As the chill of the holiday season approaches, everyone seems to be steeling themselves for yet another winter full of harsh storms and bad roads. But in Colorado, people can't wait for the snow to finally begin.
Colorado is typically mid-snow season in November, but the high temperature in Denver this week is expected to be 79 degrees Fahrenheit. For the ski resorts in the state, the shortage of snow is bad for business.
Over the weekend, four men in Steamboat Springs, Colorado stood on a popular street corner for two and half hours to protest the lack of winter precipitation. David Kulberg, Ben Ozzello, James Moon and Brian Sewell held up clever signs that read "Make Colorado Snow Again" and "Powder to the People."
"There's a lot of negativity in the world. And what we really need is to focus on the topics [that matter], and that's our season," the punny protesters told radio journalist Shannon Lukens. "We need more snow and less hate in this world. We gotta spread positivity."
A photo of the protest went viral with the hashtag #MakeColoradoSnowAgain.
While the protest against the lack of snow might be humorous in nature, it does draw attention to the serious complications of climate change.
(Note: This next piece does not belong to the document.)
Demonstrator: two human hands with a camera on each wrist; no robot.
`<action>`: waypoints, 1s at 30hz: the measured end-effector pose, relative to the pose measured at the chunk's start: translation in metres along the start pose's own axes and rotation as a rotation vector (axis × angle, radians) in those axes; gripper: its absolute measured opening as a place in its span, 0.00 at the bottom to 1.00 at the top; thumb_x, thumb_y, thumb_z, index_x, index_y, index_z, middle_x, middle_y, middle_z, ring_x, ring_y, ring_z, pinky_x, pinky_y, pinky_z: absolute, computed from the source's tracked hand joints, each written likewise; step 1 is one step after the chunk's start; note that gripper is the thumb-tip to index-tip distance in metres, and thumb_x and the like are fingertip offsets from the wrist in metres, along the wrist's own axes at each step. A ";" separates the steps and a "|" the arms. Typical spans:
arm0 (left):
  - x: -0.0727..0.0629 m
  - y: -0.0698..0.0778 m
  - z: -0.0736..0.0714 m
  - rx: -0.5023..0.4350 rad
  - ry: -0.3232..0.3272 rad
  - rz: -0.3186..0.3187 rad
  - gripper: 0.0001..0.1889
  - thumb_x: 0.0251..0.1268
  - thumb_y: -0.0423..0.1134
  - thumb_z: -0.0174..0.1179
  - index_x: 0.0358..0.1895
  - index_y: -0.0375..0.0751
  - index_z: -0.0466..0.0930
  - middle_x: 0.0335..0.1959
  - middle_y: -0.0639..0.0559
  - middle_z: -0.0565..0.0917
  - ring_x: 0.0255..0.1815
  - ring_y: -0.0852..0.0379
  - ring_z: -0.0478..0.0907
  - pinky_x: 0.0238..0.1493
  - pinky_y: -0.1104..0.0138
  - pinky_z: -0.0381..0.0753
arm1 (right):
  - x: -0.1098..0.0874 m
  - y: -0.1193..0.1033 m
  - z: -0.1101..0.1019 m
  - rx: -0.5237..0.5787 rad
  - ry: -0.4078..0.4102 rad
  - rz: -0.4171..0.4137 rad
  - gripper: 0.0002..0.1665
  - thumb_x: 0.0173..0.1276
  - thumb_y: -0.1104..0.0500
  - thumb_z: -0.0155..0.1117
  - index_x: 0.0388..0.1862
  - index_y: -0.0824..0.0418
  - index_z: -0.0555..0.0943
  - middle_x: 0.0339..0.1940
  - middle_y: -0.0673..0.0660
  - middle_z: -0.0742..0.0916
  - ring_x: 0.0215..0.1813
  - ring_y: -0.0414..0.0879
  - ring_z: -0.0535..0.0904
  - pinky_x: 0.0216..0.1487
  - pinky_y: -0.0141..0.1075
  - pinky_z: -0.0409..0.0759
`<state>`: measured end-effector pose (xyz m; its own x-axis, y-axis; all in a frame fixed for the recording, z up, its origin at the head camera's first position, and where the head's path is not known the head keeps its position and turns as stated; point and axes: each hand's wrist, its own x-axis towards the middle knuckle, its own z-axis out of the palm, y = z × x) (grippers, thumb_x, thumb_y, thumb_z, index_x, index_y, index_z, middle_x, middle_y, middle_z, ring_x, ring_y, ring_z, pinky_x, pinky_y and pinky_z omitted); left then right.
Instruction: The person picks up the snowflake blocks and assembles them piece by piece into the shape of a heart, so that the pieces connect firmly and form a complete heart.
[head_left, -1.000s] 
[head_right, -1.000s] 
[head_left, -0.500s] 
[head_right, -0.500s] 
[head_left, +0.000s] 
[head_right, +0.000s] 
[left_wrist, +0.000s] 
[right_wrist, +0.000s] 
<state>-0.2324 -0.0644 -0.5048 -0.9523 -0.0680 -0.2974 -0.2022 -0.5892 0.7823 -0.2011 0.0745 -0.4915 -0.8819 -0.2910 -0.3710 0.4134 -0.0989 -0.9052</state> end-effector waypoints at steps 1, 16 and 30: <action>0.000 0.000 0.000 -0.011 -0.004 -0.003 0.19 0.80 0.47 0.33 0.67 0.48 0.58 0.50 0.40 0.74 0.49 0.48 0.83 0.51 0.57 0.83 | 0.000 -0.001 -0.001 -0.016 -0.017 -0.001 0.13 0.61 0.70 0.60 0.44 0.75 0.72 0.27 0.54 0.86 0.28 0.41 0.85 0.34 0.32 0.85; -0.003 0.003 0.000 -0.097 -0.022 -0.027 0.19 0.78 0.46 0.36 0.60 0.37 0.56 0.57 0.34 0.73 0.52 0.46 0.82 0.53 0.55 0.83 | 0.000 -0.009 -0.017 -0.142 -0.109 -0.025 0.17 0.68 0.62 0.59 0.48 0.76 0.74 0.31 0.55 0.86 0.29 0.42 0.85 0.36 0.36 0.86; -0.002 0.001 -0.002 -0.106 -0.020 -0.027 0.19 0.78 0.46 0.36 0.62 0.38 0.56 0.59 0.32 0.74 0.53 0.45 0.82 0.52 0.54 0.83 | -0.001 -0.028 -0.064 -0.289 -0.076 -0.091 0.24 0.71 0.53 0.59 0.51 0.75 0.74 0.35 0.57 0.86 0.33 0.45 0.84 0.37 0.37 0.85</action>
On Monday, the World Meteorological Organization announced that 2016 will very likely be the hottest year on record, with global temperatures approximately 2.16 degrees Fahrenheit above pre-industrial levels.
And while 195 countries agreed to last year's Paris Climate Change Agreement, the role of the United States might be different with a new president. A leading climate change skeptic will be heading president-elect Donald Trump's EPA transition team.
In order for the U.S. to take the lead on climate change, there must be more public participation — including viral protests like that of Steamboat Springs, Colorado.